Rafael mengangguk. "Ya, benar." Dia berhenti sejenak sebelum melanjutkan, "Sepertinya dia
belum diberitahu segalanya tentang apa yang terjadi antara ayahmu dan saudara
perempuanku."

"Apa maksudmu?" Rey bertanya, mendongak kaget.

"Rupanya," kata Rafael sambil mengerutkan keningnya, "Abian mencoba meminta kuasa
hukum untuk perceraian itu tapi kakakku menolak dan menyerahkan segalanya padaku. Dia
sudah berusaha menghubungiku berkali-kali tapi aku belum siap."

Mata Rey melebar saat pemahaman muncul di benaknya; hatinya sakit untuk mereka
berdua. "Jadi, dia tidak tahu dia sudah pergi," gumamnya sambil mengusap rambutnya.

"TIDAK." Rafael menghela napas lagi. "Tidak, dia tidak melakukannya."

Mereka duduk diam sejenak, masing-masing tenggelam dalam pikirannya masing-masing


hingga Rey angkat bicara lagi. "Dengar," katanya perlahan. “Apakah menurutmu kita bisa
menggunakan kesempatan ini untuk memperbaiki keadaan dengannya? Mungkin inilah
yang kita perlukan untuk menyatukan kembali keluarga kita.”

Rafael mempertimbangkan sejenak sebelum mengangguk. "Kau benar, Rey. Ayo kita
perbaiki semampu kita."

Setelah mengambil keputusan, mereka berdua berdiri dari meja dan berjalan keluar menuju
udara malam yang lembap. Saat mereka berjalan menjauh dari restoran, suara tawa dan
obrolan menghilang di belakang mereka, digantikan oleh dengungan lembut mobil yang
lewat di jalan terdekat.
Saat mereka mendekati rumah Ayu, Rafael ragu-ragu sebelum mengulurkan tangan untuk
mengetuk pintu.
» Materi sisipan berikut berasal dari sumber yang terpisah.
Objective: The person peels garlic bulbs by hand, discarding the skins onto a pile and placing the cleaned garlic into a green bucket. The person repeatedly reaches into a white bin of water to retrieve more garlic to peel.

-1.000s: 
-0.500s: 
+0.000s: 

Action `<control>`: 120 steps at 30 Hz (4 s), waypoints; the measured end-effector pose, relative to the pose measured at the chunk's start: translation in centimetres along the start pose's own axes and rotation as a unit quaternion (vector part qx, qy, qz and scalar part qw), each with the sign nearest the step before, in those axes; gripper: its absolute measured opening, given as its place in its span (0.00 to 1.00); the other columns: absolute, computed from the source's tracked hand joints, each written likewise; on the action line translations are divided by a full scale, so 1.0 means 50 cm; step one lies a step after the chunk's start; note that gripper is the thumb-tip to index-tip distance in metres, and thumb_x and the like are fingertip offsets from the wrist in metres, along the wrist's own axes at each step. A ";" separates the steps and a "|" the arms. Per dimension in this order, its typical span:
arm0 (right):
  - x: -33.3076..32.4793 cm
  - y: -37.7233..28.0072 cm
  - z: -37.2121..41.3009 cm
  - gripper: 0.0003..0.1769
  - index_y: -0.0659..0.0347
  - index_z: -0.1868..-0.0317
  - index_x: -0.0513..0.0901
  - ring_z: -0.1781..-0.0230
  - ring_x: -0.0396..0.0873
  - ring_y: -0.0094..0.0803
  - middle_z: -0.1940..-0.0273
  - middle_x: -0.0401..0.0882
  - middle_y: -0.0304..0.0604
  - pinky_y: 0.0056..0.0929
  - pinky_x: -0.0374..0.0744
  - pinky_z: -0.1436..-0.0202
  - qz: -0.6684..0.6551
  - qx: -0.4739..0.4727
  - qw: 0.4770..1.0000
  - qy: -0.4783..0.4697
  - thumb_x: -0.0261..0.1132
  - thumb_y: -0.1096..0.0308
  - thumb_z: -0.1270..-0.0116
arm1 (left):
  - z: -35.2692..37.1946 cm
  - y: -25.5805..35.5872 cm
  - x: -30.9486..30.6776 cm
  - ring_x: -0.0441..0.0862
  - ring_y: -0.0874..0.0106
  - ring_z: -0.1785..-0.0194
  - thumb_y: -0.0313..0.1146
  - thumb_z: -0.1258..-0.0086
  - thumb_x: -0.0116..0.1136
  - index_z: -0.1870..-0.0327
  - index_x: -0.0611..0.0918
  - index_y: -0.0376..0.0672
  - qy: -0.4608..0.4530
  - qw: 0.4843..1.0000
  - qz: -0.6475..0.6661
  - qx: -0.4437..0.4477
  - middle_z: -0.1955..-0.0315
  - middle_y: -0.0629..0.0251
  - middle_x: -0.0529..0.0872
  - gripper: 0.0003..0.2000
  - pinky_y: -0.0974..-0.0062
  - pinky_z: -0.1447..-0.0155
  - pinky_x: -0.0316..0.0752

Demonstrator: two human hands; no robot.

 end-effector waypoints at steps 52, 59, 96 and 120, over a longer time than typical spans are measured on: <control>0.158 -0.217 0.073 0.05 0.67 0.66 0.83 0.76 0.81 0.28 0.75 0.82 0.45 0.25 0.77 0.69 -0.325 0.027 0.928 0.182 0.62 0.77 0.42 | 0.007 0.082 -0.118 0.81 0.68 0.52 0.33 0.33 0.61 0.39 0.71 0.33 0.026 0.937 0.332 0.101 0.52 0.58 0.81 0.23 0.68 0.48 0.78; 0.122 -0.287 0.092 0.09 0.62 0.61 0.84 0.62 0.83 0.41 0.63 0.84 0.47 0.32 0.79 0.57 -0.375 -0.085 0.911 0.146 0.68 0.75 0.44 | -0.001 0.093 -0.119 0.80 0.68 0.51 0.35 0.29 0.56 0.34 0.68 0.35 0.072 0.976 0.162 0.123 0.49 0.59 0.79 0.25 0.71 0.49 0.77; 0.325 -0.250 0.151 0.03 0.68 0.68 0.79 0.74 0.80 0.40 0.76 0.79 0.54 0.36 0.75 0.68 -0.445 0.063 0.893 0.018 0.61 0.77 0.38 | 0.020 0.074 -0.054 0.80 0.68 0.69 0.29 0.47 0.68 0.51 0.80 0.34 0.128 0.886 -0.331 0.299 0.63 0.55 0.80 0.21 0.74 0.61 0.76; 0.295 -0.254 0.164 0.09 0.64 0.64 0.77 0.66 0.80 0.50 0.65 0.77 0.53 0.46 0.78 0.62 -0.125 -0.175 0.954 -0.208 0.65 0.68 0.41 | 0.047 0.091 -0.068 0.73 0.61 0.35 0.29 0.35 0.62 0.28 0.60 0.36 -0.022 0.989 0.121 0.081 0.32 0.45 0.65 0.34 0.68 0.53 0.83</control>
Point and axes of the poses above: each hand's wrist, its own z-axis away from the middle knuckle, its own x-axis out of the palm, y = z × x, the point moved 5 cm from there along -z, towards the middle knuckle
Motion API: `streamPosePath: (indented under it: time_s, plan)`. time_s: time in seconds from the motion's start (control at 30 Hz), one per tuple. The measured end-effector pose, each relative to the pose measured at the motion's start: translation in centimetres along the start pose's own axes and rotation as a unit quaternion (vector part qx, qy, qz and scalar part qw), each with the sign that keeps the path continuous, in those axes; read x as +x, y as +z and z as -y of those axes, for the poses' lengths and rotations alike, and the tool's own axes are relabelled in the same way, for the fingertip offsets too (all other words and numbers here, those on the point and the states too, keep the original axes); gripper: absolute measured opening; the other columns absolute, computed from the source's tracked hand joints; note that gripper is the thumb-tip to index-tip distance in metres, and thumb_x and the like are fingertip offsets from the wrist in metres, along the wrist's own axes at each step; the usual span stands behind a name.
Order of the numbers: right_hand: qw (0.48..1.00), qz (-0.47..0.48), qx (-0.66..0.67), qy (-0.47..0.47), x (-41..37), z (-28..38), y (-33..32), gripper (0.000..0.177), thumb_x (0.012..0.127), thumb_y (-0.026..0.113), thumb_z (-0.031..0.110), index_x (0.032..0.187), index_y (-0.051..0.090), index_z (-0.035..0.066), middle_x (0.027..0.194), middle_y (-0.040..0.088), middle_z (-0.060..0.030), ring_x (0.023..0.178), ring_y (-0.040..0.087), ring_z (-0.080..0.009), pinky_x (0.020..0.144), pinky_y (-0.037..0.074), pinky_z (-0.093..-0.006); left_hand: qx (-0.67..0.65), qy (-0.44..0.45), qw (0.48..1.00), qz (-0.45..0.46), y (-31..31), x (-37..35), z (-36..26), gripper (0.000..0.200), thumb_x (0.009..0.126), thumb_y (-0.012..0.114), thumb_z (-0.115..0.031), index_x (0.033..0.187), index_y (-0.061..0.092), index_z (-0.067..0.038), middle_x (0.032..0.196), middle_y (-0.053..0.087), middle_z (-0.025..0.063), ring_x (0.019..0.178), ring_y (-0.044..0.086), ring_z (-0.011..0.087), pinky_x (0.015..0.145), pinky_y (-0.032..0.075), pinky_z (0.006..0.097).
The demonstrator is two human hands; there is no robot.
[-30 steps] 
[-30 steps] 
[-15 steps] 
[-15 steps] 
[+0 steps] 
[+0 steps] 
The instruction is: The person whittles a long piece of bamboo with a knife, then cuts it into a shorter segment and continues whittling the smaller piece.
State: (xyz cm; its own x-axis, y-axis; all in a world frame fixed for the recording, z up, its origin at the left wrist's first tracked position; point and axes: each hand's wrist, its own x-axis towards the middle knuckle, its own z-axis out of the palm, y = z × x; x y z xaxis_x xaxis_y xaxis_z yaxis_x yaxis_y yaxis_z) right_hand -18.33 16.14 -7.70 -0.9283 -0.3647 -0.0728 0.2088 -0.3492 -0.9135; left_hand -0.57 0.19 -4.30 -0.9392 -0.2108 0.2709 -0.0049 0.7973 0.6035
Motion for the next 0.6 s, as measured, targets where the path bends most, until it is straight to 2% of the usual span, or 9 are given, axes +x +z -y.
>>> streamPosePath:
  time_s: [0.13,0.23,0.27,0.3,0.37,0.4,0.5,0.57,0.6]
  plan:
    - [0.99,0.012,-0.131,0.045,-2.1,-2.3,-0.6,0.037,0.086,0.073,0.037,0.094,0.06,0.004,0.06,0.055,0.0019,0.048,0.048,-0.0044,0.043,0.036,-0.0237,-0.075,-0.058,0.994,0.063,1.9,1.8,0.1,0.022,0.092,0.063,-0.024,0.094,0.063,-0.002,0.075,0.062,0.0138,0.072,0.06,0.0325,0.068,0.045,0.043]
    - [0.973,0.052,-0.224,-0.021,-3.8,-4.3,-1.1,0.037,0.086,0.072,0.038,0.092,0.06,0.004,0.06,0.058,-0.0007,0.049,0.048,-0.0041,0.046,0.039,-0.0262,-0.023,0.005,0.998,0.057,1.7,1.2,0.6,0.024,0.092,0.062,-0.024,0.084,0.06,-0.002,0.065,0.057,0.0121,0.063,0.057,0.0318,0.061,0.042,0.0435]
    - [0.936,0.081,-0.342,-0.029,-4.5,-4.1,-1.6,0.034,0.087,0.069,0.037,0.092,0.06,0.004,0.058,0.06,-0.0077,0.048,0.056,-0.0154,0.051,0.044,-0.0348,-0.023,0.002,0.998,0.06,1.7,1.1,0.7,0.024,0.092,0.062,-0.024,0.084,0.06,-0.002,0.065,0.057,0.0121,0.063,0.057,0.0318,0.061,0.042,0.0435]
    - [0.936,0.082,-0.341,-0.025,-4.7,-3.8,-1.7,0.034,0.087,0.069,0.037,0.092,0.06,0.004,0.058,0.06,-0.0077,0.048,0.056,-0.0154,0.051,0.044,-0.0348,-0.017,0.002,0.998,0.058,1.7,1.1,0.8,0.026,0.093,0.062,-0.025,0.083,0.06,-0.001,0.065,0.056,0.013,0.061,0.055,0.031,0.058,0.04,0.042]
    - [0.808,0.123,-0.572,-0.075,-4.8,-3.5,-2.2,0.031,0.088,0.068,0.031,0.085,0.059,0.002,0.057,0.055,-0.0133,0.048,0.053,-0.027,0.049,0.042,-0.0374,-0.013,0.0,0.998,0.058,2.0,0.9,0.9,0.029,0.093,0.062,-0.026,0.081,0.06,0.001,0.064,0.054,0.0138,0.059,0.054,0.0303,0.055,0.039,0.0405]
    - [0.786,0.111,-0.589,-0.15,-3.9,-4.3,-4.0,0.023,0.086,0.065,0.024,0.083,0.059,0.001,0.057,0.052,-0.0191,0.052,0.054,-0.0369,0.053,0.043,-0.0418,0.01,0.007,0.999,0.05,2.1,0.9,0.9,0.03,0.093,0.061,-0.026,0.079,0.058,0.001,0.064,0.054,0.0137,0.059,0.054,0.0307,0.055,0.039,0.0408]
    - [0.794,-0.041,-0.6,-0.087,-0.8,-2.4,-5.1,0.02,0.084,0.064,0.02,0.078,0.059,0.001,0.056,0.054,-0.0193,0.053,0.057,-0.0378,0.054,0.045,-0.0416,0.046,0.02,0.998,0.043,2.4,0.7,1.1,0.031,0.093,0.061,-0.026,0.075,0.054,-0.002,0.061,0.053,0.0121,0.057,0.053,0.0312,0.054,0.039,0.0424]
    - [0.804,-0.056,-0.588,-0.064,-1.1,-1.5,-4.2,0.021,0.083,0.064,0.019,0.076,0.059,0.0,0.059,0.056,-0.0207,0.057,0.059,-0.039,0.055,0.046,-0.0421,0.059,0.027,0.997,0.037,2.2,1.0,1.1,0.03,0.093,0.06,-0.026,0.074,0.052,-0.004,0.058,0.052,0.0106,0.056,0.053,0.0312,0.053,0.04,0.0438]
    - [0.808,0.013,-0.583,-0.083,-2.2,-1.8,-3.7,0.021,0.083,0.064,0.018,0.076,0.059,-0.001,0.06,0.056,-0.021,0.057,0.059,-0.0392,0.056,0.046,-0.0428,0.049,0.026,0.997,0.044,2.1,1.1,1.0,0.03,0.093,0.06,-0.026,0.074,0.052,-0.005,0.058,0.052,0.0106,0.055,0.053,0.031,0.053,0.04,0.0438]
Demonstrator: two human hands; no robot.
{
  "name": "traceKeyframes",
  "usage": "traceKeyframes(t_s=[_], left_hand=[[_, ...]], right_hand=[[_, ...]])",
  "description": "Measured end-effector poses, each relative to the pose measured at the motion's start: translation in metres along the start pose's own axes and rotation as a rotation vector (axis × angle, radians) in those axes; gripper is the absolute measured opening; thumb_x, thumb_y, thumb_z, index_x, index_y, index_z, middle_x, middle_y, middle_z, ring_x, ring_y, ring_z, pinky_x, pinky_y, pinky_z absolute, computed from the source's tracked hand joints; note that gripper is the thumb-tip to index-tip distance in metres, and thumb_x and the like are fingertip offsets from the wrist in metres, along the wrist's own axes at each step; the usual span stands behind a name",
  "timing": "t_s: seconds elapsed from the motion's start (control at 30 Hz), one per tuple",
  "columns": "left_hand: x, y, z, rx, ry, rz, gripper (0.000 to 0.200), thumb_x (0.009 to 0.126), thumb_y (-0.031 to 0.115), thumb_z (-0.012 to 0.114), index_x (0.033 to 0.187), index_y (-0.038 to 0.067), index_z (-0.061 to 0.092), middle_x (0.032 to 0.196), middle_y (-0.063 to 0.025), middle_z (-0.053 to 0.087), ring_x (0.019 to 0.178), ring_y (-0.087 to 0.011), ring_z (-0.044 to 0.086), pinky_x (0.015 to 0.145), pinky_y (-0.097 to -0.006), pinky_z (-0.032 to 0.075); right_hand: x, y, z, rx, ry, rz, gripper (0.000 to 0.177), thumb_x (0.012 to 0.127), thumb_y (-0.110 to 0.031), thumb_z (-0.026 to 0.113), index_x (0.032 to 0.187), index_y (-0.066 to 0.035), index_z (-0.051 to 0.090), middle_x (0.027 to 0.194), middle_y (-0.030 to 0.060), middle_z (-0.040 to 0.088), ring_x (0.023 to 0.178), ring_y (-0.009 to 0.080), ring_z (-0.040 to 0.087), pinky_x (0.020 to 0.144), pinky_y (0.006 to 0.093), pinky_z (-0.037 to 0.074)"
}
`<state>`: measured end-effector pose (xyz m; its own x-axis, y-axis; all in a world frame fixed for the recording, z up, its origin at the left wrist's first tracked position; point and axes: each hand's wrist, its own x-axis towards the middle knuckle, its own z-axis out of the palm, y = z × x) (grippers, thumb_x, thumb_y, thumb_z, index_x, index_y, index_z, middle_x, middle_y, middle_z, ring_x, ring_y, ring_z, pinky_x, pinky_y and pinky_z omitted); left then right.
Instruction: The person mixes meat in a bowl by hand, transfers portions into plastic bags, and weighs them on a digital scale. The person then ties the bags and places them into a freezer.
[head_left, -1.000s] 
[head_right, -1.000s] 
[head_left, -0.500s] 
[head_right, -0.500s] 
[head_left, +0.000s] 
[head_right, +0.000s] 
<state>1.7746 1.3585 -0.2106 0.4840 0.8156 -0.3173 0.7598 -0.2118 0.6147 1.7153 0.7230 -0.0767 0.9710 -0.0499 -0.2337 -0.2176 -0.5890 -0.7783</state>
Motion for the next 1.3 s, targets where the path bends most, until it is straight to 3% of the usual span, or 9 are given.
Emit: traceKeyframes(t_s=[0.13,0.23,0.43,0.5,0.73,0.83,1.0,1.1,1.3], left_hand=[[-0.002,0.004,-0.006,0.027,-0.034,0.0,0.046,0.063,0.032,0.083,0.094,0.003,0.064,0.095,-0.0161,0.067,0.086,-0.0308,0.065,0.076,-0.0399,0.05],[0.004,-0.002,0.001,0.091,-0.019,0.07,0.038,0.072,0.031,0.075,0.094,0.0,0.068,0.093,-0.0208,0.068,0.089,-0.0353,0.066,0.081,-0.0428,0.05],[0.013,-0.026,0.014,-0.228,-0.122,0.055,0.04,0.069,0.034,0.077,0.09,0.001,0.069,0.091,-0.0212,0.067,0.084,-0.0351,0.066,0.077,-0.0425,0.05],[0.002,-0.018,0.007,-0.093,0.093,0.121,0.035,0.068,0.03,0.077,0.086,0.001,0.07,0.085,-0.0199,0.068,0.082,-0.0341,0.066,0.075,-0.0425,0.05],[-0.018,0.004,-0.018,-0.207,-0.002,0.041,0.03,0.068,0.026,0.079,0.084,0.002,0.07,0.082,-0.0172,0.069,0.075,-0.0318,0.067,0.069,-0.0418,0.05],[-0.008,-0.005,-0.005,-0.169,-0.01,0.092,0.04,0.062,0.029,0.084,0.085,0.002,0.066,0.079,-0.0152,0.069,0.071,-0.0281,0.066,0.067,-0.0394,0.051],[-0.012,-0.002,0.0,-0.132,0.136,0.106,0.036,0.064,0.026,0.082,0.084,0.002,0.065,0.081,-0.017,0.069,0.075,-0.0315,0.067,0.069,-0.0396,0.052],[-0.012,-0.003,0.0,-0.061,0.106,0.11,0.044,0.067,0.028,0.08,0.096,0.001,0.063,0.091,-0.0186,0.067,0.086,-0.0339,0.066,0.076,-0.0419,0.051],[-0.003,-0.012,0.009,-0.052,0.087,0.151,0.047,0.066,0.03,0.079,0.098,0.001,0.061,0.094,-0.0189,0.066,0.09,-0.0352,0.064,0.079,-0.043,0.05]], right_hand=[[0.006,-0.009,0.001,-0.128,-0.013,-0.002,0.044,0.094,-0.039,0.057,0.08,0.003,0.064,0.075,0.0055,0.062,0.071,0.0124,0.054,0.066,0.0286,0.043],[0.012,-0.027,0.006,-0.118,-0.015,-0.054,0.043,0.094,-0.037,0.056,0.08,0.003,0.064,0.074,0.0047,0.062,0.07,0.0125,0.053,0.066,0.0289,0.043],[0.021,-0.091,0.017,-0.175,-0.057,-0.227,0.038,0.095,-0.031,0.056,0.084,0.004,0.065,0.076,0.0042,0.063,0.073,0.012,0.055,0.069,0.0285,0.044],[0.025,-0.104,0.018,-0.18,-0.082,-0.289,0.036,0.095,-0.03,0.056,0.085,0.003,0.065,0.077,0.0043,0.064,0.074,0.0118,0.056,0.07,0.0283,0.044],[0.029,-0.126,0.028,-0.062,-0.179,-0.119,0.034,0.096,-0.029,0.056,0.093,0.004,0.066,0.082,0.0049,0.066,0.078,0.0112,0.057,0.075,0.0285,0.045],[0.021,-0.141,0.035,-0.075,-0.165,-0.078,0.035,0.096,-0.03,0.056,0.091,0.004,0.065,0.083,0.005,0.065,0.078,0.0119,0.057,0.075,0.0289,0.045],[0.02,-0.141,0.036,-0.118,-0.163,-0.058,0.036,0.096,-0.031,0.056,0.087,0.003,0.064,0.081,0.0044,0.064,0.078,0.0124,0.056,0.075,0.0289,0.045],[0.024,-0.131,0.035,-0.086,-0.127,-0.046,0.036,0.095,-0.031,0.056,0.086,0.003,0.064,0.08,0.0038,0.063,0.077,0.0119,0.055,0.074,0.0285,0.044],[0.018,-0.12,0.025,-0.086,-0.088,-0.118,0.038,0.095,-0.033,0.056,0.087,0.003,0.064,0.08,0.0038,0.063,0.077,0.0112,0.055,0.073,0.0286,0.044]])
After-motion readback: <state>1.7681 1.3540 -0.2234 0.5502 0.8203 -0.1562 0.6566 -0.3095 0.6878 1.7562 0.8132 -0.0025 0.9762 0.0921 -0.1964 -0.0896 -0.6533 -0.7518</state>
Perutnya bergejolak karena gugup saat menunggu reaksinya. Ketika dia
membukanya, matanya sedikit berbingkai merah tapi dia tampak cukup tenang. "Rey, apa
yang kamu lakukan disini?" dia bertanya dengan hati-hati.

"Kita perlu bicara," jawab Rey cepat sambil melangkah maju dan mempersilahkan dirinya
masuk. Dia melirik Rafael dari sudut matanya saat dia membawanya ke sofa.

Dia duduk perlahan, merasakan ada sesuatu yang tidak beres tetapi tidak yakin apa yang
mungkin terjadi. "Apa yang sedang terjadi?"

Rafael menarik napas dalam-dalam dan berbicara lebih dulu. “Pranadipta sudah tiada, Ayu.”

Matanya membelalak kaget dan tidak percaya; air mata langsung mengalir saat dia menutup
mulutnya dengan satu tangan pucat. "Apa?" bisiknya sambil menggelengkan kepalanya
maju mundur perlahan. "TIDAK..."

"Maafkan aku Ayu," ucap Rey lirih sambil menggenggam tangannya sendiri. “Kami datang
untuk memberitahumu.”

Dia melihat ke antara mereka berdua, kebingungan mengaburkan wajahnya. "Tapi


bagaimana caranya? Maksudku, kenapa kamu ada di sini?"

Rey menelan ludahnya dengan susah payah. “Abian sudah seminggu bercerai,” ucapnya
pelan. “Kami khawatir kamu tidak akan mengetahui hal sebaliknya.”